At this point, I must mention a caveat: I found Dying Light to be too easy about halfway through the game, so I played The Following on hard. I usually don’t like to blather about the “right” way to play a game, but if you’re going to play this expansion, I urge you to play hard mode.  Instead of the usual “enemies do more damage, and you do less” type of difficulty, Techland’s version of hard is an improvement in almost every way. Medkits are no longer an instant heal, and instead provide healing over time. If you want to craft something or look at your map, you can’t pause the game any more. Survivor sense doesn’t show you every little item in every little room, so you have to more carefully observe your environments. If this sounds tedious, I promise that it makes the game both more immersive and more rewarding.

Since this is part of the Enhanced Edition, which owners of the base game get for free (minus the expansion), there are a litany of other improvements to be found. There are daily bounties and a new Nightmare difficulty that have been added to rack up tons of experience, which you’ll want for the new legendary levels. After maxing out a skill tree, points that would’ve gone to that tree now go to your legendary rank. You can spend these points on various buffs: 50% more firearm damage, more crossbow damage, better health regen, and other bonuses. There are a total of 250 of these points to earn, and they make you incredibly powerful. You’ll earn them pretty slowly unless you play on Nightmare mode. In my 22 hours with The Following, I reached lev෴el five. Clearly, I need to jump back in there already.

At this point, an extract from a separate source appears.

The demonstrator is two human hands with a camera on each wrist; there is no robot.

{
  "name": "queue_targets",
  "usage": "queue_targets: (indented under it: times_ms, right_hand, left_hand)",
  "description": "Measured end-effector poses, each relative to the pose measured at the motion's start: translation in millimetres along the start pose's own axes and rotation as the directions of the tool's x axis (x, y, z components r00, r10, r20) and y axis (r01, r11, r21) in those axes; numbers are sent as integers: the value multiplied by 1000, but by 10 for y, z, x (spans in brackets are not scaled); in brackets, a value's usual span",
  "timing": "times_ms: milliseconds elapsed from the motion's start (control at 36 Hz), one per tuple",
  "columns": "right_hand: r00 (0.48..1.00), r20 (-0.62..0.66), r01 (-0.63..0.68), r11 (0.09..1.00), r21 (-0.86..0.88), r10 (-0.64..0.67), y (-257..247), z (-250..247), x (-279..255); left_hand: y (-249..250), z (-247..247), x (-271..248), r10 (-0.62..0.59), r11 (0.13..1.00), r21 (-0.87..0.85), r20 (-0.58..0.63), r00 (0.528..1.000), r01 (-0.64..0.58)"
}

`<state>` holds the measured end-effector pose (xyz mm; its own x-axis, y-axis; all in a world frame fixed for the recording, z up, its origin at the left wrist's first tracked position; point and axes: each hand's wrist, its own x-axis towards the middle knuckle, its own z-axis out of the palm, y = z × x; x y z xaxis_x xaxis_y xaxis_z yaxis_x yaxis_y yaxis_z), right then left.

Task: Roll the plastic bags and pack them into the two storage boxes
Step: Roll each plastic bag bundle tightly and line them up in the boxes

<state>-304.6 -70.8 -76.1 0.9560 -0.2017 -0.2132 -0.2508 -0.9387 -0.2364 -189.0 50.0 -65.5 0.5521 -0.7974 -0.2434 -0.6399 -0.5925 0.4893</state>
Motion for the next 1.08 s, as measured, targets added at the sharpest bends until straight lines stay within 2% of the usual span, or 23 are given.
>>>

The Following was larger than I expected, and it maintains a high level of quality throughout. Being pared down from the bloat of Dying Light earns it more moment-to-moment excitement, and I greedily consumed it over the weekend. The last few minutes have me pondering the future of what’s clearly going to become a franchise, and I’m ready for whatever Techland brings next.

[This review is based on a retail build of the game provided by the publisher.]

9
Superb
A hallmark of excellence. There may be flaws, but they are negligible and won't cause massive damage.